**Task description**
Return each line of the data below that contains the string "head".

** Information shown follows **

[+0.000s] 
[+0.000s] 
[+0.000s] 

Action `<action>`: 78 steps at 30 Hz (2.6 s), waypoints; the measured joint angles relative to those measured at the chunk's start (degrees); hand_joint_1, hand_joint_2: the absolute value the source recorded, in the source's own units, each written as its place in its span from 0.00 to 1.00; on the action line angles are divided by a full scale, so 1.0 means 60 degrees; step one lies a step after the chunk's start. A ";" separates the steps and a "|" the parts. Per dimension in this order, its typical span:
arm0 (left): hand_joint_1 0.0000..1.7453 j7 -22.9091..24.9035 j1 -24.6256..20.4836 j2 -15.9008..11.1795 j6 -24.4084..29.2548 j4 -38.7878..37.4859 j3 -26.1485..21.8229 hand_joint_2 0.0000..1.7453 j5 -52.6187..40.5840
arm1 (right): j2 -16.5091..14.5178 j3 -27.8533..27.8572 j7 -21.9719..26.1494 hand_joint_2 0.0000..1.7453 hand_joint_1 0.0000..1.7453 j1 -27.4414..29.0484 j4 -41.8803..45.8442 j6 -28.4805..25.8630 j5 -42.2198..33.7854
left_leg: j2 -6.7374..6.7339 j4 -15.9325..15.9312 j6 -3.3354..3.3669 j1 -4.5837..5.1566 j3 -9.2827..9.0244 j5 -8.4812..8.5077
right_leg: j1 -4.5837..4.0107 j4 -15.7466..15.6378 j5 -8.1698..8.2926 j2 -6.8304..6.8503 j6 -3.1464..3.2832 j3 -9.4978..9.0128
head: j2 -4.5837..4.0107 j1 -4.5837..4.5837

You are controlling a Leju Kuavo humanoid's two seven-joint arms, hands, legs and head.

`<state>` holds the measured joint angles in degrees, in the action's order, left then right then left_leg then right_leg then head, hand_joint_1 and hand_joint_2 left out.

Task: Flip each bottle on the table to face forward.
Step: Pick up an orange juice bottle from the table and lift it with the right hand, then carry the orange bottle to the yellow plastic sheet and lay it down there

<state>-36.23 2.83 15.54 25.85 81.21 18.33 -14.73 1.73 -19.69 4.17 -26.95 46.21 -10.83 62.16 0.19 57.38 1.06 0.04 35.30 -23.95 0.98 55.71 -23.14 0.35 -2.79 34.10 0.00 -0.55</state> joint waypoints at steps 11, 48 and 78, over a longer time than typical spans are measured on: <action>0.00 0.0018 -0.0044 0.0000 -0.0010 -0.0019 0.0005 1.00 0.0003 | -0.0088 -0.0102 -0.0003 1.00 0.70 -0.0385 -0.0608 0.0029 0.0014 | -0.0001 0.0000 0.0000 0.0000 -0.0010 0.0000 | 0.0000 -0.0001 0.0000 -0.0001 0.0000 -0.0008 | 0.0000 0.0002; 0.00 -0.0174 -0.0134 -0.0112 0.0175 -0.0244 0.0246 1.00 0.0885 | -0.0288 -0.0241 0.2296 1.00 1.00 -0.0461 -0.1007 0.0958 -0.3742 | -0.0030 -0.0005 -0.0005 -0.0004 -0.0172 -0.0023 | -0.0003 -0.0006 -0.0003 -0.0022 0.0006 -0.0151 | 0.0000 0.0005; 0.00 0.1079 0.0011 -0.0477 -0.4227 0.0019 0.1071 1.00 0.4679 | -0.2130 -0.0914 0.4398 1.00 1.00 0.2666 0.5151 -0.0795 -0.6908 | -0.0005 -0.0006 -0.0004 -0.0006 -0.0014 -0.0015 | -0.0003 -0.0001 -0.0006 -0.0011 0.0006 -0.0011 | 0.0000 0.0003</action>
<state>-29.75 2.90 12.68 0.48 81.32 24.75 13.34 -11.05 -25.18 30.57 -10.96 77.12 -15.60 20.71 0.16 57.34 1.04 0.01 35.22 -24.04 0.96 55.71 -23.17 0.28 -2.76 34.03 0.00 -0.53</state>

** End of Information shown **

**Response**
head: j2 -4.5837..4.0107 j1 -4.5837..4.5837
You are controlling a Leju Kuavo humanoid's two seven-joint arms, hands, legs and head.
`<state>` holds the measured joint angles in degrees, in the action's order, left then right then left_leg then right_leg then head, hand_joint_1 and hand_joint_2 left out.

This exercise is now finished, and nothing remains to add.